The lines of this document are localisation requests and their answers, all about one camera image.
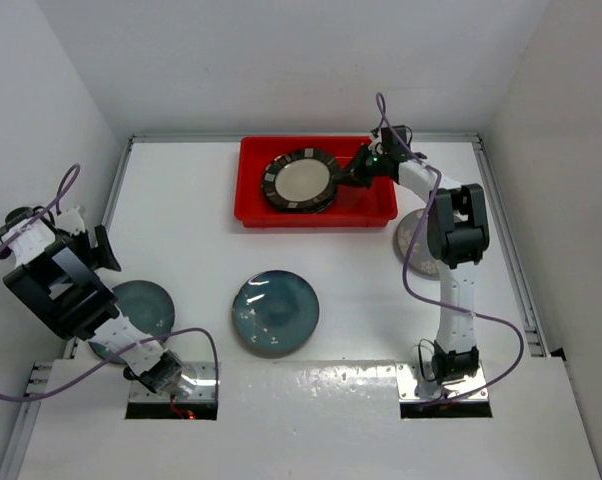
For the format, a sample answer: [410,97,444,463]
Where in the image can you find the red plastic bin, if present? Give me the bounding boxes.
[234,135,398,228]

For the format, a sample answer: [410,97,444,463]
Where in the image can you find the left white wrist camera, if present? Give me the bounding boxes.
[56,206,87,236]

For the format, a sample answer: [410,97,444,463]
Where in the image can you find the teal glazed plate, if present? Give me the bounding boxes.
[231,270,320,358]
[88,280,176,359]

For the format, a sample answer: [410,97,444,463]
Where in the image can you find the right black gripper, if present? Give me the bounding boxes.
[333,143,390,189]

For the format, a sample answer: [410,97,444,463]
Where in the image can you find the striped-rim beige plate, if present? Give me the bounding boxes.
[260,148,340,201]
[265,193,336,214]

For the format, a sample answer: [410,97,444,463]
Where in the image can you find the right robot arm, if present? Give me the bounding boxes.
[334,126,490,384]

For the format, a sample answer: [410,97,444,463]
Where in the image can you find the metal base plate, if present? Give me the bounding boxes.
[395,363,489,404]
[128,362,217,404]

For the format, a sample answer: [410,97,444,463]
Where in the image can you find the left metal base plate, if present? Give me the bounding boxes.
[128,362,217,404]

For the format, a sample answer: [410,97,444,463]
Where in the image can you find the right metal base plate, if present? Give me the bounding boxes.
[395,363,489,404]

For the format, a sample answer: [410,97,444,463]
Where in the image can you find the grey deer pattern plate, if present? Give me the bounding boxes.
[394,209,439,280]

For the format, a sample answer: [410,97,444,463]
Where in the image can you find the white front cover board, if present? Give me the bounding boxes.
[20,359,599,479]

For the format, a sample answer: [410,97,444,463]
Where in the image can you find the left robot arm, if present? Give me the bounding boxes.
[0,206,183,394]

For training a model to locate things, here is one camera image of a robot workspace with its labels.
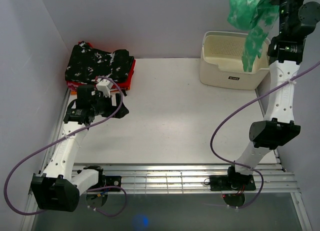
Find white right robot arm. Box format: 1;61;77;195
225;0;320;190

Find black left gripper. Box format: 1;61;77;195
90;92;129;119

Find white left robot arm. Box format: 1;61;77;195
31;79;129;212

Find orange folded trousers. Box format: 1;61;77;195
70;87;119;95

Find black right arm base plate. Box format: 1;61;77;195
209;175;256;191

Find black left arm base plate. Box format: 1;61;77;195
103;175;122;193

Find black white patterned folded trousers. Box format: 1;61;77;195
64;41;135;85

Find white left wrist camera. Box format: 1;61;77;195
96;78;114;98

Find cream perforated plastic basket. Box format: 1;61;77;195
199;31;270;90

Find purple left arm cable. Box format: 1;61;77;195
6;75;128;218

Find green tie-dye trousers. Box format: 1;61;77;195
227;0;279;72

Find aluminium rail frame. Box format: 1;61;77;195
22;81;312;231

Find red folded trousers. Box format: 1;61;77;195
66;42;137;91

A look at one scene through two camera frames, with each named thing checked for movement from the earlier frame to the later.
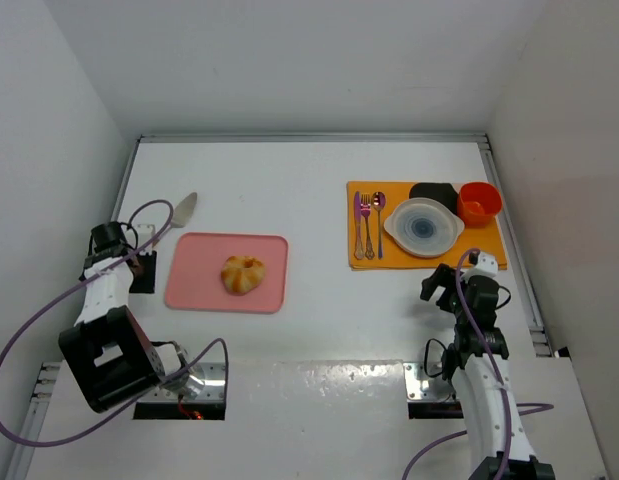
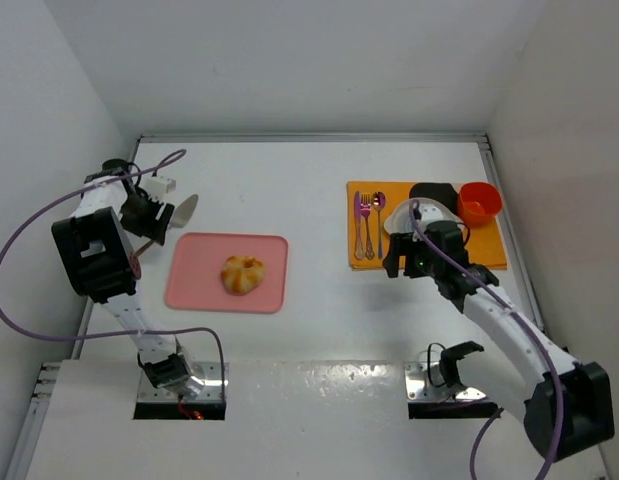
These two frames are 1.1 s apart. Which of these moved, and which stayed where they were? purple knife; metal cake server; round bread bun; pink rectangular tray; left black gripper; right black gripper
Moved: left black gripper; right black gripper
Stayed: purple knife; metal cake server; pink rectangular tray; round bread bun
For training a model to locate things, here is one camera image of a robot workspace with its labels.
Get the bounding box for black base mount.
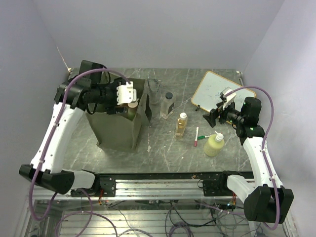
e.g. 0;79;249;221
199;171;243;197
71;172;117;197

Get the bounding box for aluminium rail frame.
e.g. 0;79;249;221
24;178;257;201

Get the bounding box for yellow pump bottle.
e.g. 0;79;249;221
203;131;225;157

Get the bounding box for green marker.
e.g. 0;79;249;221
197;135;211;140

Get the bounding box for olive canvas bag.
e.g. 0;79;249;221
85;79;152;153

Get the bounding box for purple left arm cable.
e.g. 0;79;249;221
28;68;131;222

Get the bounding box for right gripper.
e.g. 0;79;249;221
203;99;245;127

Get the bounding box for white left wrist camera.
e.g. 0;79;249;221
117;81;137;106

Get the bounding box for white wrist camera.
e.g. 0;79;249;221
220;87;236;110
117;81;137;106

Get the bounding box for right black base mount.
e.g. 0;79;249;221
199;171;243;197

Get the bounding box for loose cables under table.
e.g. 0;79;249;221
53;190;250;237

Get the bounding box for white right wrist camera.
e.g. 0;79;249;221
220;87;236;110

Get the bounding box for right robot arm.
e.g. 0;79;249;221
203;97;294;224

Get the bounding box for clear bottle with black label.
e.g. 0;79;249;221
160;92;176;119

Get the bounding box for small whiteboard yellow frame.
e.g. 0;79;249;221
191;71;241;112

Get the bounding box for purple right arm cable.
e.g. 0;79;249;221
226;85;282;231

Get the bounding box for green bottle beige cap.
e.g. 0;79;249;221
127;101;138;121

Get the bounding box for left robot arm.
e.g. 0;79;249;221
19;61;133;198

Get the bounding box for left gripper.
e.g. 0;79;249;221
92;77;128;115

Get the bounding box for clear tube with dark label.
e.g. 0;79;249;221
147;79;161;105

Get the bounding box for amber bottle white cap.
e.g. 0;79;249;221
174;112;188;139

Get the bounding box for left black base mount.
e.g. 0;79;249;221
71;172;117;197

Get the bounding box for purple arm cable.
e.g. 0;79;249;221
226;85;282;231
28;68;131;222

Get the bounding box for pink marker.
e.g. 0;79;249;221
194;126;199;147

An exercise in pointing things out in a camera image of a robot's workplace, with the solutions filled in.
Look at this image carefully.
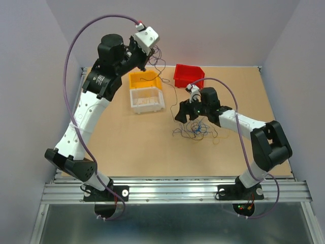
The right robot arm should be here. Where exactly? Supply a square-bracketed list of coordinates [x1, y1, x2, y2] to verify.
[175, 85, 293, 198]

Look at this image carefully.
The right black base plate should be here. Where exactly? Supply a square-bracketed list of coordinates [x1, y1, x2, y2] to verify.
[215, 184, 264, 201]

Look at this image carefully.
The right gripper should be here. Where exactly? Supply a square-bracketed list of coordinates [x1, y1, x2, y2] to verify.
[174, 94, 209, 124]

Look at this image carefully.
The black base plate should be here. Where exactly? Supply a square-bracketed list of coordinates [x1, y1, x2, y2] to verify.
[80, 185, 129, 202]
[215, 184, 264, 201]

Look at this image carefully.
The blue wire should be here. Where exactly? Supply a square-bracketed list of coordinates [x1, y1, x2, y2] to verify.
[172, 118, 214, 139]

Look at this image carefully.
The aluminium mounting rail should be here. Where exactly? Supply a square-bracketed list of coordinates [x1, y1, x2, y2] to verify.
[41, 177, 312, 205]

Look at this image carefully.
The yellow plastic bin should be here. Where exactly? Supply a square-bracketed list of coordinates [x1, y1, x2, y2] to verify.
[128, 71, 162, 90]

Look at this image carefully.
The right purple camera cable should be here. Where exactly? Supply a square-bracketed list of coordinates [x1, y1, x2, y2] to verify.
[190, 77, 280, 220]

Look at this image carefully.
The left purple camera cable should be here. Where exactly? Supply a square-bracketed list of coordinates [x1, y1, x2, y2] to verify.
[62, 15, 145, 221]

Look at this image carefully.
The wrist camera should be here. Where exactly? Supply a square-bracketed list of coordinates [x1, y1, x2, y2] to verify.
[186, 84, 201, 103]
[133, 26, 160, 56]

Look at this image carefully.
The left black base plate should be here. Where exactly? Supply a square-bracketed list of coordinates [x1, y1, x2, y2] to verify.
[80, 185, 129, 202]

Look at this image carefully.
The purple camera cable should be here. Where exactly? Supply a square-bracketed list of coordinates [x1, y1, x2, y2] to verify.
[190, 77, 280, 220]
[62, 15, 145, 221]

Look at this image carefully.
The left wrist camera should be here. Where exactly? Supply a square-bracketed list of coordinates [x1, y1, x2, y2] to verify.
[133, 26, 160, 56]

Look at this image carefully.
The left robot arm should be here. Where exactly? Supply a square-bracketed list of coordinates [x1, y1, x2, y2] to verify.
[45, 30, 159, 200]

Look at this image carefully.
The red plastic bin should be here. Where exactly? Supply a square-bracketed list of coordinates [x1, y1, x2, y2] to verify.
[173, 64, 205, 88]

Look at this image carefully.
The white plastic bin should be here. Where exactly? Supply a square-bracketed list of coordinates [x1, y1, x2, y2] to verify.
[129, 86, 165, 114]

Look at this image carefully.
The left aluminium side rail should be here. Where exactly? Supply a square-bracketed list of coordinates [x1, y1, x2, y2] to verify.
[54, 60, 86, 171]

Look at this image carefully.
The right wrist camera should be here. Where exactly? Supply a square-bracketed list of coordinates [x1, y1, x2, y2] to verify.
[186, 84, 201, 103]

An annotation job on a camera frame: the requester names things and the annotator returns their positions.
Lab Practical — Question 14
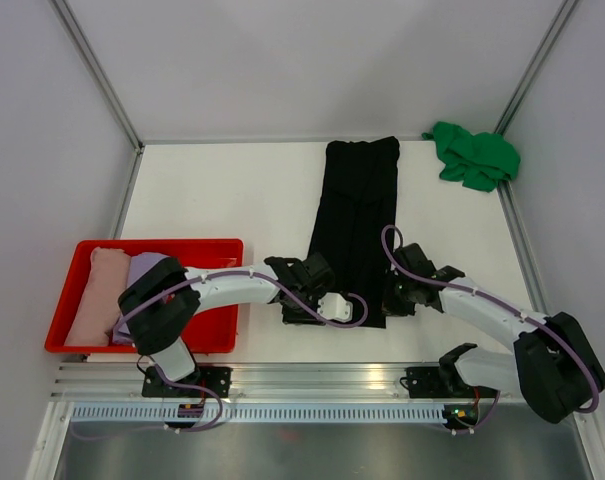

→ **INSTRUCTIONS FOR THE TASK**
Copy the stretch of the records above that runs from the line with "Find black left arm" through the line with "A look at one". Both end lines belong in the copy, and nothing else does.

→ **WRITTEN RESPONSE**
Find black left arm base plate. Box format: 1;61;77;195
103;175;122;193

Find black white patterned folded trousers. Box format: 1;61;77;195
64;41;135;85

Find white left wrist camera. Box format: 1;61;77;195
96;78;114;98

Find cream perforated plastic basket. Box format: 1;61;77;195
199;31;270;90

Find purple left arm cable. Box format: 1;61;77;195
6;75;128;218

Find green tie-dye trousers. Box format: 1;61;77;195
227;0;279;72

Find aluminium rail frame. Box format: 1;61;77;195
22;81;312;231

Find red folded trousers. Box format: 1;61;77;195
66;42;137;91

A look at one scene through two camera frames, with each named thing checked for movement from the earlier frame to the later.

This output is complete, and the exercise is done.